[Exercise instructions]:
The data below holds the lines to copy: everything from the line containing "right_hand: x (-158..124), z" to the line containing "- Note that", both ends included, set down exactly.

====

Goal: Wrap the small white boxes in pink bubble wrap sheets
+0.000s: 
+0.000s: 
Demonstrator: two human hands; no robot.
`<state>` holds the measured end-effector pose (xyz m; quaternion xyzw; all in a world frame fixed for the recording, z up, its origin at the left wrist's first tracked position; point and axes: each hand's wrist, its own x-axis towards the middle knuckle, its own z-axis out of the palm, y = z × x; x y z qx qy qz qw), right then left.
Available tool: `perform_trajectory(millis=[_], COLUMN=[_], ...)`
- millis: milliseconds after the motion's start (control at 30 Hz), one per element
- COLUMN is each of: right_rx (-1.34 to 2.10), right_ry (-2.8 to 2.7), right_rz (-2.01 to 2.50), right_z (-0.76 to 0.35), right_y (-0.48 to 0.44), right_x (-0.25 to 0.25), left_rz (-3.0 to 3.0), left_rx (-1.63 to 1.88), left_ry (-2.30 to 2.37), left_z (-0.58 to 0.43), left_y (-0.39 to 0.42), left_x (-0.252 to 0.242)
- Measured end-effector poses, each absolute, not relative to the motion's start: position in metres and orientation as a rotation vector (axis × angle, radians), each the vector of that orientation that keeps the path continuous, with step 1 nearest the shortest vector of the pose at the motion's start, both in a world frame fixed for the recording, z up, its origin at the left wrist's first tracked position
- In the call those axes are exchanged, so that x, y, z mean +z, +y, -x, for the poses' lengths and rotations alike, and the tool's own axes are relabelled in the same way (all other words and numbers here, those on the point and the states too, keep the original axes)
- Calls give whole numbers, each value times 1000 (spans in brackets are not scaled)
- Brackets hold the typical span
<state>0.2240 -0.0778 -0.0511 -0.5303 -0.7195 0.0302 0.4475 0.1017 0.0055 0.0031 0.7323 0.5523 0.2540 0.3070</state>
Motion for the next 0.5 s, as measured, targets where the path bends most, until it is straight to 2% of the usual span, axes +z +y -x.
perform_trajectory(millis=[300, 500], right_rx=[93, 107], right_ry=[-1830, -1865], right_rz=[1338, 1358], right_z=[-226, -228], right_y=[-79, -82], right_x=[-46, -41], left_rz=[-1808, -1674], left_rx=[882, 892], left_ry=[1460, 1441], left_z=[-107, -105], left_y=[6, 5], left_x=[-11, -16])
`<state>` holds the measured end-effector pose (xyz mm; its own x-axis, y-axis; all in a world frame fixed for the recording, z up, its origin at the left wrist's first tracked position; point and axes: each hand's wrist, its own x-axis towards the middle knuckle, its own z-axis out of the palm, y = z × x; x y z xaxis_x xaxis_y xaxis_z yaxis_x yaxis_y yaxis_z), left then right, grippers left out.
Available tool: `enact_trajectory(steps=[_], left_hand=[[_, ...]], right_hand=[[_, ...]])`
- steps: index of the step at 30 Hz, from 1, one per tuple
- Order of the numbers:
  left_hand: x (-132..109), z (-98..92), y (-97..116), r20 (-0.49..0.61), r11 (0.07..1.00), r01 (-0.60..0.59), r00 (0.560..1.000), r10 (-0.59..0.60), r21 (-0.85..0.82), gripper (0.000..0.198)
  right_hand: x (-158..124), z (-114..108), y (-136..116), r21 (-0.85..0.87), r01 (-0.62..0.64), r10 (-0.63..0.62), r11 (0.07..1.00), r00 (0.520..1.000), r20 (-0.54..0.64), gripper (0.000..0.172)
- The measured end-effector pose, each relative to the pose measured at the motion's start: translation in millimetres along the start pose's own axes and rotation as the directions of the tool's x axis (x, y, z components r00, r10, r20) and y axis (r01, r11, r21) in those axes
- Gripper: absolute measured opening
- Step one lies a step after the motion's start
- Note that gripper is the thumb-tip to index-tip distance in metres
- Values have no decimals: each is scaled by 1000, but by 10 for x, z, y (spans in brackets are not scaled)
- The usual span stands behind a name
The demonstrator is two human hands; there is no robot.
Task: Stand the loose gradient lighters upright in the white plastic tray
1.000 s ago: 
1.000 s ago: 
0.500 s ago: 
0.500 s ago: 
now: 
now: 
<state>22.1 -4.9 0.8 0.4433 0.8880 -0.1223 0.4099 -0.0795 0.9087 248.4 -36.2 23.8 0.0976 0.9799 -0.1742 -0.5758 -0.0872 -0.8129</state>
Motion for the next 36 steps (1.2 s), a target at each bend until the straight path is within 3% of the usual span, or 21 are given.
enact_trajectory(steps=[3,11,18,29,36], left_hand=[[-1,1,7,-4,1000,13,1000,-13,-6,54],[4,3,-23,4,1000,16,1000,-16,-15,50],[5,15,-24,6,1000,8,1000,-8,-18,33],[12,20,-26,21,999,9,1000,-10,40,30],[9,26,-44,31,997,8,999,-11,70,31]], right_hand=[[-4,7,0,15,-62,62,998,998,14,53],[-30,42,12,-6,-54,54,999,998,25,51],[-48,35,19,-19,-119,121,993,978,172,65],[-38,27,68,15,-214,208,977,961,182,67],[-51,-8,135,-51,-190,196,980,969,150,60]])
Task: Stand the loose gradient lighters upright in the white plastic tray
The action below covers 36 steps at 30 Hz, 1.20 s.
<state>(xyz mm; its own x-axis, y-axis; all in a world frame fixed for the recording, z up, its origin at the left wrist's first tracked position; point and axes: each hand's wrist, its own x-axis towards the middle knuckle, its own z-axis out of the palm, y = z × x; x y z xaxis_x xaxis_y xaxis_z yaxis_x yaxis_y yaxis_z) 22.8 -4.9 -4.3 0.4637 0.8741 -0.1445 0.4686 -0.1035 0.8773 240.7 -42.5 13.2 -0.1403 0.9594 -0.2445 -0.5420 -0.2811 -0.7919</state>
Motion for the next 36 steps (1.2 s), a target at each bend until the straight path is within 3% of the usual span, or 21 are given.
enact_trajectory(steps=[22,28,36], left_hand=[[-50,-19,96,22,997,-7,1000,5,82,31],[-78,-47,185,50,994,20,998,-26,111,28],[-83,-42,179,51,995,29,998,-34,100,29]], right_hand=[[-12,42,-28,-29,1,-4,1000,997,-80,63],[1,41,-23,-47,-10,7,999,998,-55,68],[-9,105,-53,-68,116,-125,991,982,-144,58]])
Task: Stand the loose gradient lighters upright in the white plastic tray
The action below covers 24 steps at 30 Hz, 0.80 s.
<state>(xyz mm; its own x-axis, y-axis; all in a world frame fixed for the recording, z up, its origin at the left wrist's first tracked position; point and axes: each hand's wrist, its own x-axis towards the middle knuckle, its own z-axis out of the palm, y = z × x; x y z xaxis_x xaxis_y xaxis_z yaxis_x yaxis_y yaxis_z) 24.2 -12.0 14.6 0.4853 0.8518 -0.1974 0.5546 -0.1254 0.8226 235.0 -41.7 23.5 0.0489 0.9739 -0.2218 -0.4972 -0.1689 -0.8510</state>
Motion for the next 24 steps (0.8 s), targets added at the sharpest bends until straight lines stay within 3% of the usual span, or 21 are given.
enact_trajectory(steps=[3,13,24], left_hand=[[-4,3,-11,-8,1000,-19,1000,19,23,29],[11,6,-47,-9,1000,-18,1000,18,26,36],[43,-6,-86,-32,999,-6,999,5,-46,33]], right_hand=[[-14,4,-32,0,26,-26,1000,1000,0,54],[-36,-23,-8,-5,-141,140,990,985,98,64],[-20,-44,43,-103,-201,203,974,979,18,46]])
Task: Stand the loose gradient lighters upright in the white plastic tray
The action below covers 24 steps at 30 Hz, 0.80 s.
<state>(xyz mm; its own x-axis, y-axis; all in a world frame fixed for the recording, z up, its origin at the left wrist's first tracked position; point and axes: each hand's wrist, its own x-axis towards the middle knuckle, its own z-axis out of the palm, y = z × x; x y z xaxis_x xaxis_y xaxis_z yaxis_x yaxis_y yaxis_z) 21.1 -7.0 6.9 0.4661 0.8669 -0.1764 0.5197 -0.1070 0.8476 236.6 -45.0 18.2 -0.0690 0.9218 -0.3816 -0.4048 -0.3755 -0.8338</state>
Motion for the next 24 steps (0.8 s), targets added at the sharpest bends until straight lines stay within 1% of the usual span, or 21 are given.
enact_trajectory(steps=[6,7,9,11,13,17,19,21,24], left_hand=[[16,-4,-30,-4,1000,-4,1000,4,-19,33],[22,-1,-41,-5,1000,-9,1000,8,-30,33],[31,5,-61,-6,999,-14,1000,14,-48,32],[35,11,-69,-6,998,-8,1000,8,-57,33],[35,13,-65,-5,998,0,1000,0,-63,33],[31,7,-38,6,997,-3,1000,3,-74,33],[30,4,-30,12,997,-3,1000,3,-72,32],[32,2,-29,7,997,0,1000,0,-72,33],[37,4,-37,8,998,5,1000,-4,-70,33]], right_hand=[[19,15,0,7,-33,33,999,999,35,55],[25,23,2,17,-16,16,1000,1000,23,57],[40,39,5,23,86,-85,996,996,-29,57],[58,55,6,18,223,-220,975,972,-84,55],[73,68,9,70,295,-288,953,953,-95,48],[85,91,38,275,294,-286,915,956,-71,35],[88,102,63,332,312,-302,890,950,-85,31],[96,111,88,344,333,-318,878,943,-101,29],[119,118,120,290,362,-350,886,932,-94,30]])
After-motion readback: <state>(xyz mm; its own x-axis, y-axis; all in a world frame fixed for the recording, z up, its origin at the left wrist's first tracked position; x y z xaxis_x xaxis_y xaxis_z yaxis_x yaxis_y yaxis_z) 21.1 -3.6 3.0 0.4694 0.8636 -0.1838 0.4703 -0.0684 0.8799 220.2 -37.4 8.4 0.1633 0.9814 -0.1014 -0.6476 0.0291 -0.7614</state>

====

[Response to this exercise]:
  right_hand: x (-158..124), z (-114..108), y (-136..116), r21 (-0.85..0.87), r01 (-0.62..0.64), r10 (-0.63..0.62), r11 (0.07..1.00), r00 (0.520..1.000), r20 (-0.54..0.64), gripper (0.000..0.172)
- The measured end-effector pose, each relative to the pose measured at the motion's start: translation in millimetres along the start pose's own axes and rotation as the directions of the tool's x axis (x, y, z components r00, r10, r20) and y axis (r01, r11, r21) in those axes
- Gripper: absolute measured opening
- Step one lies a step after the motion's start
- Note that gripper is the thumb-tip to index-tip distance in metres

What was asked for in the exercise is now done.